I took the grapes into the living room, thinking I'd eat them while I read the DeLillo (because it's pleasant combining joys, when you can). It occurred to me that there were more grapes than pages, but still. The opening pages were as fresh as the grape circumference splitting against the roof of my mouth, cold juice. The wife and the husband in the kitchen eating breakfast. The clumsy muddle of details. Food and radios and movement and things said and unsaid. (Also, already, the peculiarity of the dialogue read alongside the incisive, surreal prose - the way the dialogue alienates you in its unreality, the way the prose seduces you.)
The story - what story there is - goes like this.
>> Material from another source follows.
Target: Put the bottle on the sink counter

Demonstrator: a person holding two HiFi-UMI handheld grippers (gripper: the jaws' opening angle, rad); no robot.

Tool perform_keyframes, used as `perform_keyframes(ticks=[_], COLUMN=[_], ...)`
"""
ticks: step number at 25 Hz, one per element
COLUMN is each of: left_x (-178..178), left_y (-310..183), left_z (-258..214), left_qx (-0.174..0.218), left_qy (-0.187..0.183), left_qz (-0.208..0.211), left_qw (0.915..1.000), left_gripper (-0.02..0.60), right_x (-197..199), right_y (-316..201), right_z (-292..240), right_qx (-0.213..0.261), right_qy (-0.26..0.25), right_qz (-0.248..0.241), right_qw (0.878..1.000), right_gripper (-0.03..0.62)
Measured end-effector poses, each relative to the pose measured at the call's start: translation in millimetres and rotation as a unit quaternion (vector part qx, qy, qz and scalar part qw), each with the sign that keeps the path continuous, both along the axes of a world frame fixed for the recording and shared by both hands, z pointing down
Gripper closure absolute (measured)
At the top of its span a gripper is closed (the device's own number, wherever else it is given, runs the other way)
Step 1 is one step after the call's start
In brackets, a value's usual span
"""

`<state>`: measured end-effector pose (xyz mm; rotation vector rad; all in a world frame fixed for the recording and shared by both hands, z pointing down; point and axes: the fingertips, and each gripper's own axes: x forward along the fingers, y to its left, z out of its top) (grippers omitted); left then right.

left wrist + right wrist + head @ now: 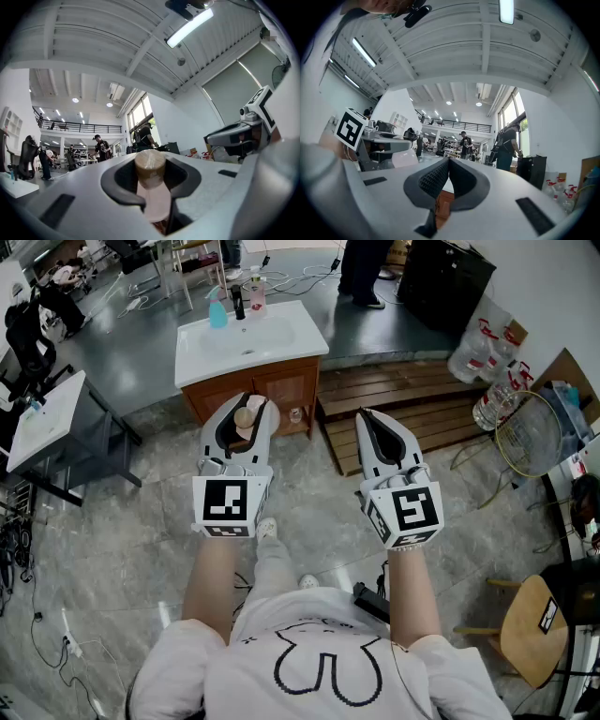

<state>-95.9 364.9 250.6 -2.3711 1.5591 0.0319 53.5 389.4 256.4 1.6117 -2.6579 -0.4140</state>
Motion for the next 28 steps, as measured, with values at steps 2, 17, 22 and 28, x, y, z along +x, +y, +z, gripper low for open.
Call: perform_keyframes(ticks=[2,17,22,28], left_x=[3.8,4.6,2.6,-4.4], left_y=[4.9,-52.2,-102.7,-178.1], left_z=[0.9,5.5,9.7,11.6], left_qx=[0.000,-0.010,-0.015,-0.023], left_qy=[0.002,0.007,0.009,0.011], left_qz=[0.003,-0.002,-0.004,-0.006], left_qw=[1.0000,0.9999,0.9998,0.9997], left_gripper=[0.466,0.465,0.465,0.465], right_x=[3.0,1.9,-1.0,-7.8], right_y=[5.2,-48.1,-98.0,-173.5], right_z=[1.7,3.6,7.3,10.0], right_qx=[0.000,-0.008,-0.014,-0.025], right_qy=[-0.001,-0.006,-0.003,0.003], right_qz=[0.000,-0.015,-0.019,-0.020], right_qw=[1.000,1.000,1.000,0.999], right_gripper=[0.566,0.566,0.566,0.566])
A woman, Lauren Hartke, loses her husband. Or rather is deprived of her husband, who takes his life in his first wife's apartment in New York. He was a film director. She is a body artist. Those words, the words of the title, are unusual. You ask yourself precisely what that is - a body artist. There is a coolness in that phrase, a detachment from the physicality of life. Lauren is an observer, not a participant. Or so it feels to me. (Which reminds me again of the effect of the - bad? no, it couldn't be - dialogue and the wonderful writing. That breakfast scene again. The husband, Rey Robles, eats a fig, spreads it on toast, "spread it with the bottom of the spoon, blood-buttery swirls that popped with seedlife.")
Left alone, Lauren becomes abstract. The whole novel, what there is of it, becomes abstract. We're in a Klara Sax painting. Or a clumsy sculpture. That clumsy word again.
She discovers a man. What could be a man. She calls him Mr Tuttles. He has been living in her home. We don't know where or how. She cannot tell. He is not always around. He is strange and otherworldly. He is the monster that appears at the edge of the bed in that Stephen King book, "Gerald's Game." Only he isn't a monster. He is a cartoon. He can imitate her husband. She is drawn to this, drawn to the cartoon man as a way through grief. You don't know if the man is real or in her head. You sort of feel this is grief, a manifestation of dealing with something larger than yourself. Lauren is Catherine Deneuve in "Belle de Jour". Lauren is Catherine Deneuve in that Roman Polanski film. Whatever it was called. "Repulsion."
Lauren produces a piece of work. She is a body artist, after all. Her aim, she says is to "Make a still life that's living, not painted." Which is what we have here. In a way. An abstract still life that doesn't admit a single meaning (because it does not admit itself). The woman interviewing Hartke says "Her art in this piece is obscure, slow, difficult and sometimes agonizing . . . It is about who we are when we are not rehearsing who we are."
Why I mentioned the grapes here, why I felt they were important to this - for you: the grapes were a simple, pure, unadulterated joy. The DeLillo was not. (Nor, perhaps, should it be.) But it should offer itself up. It shouldn't hide. There should be a clarity, a hygiene, of perception that the book lacks. It's another example (like - blasphemy, I know, but - "Underworld") of DeLillo seeking to find a way of expressing something difficult and almost but not quite making it. There is never any doubting the writing. The doubt is only ever with what the writing is trying to say. Obscure, slow and difficult.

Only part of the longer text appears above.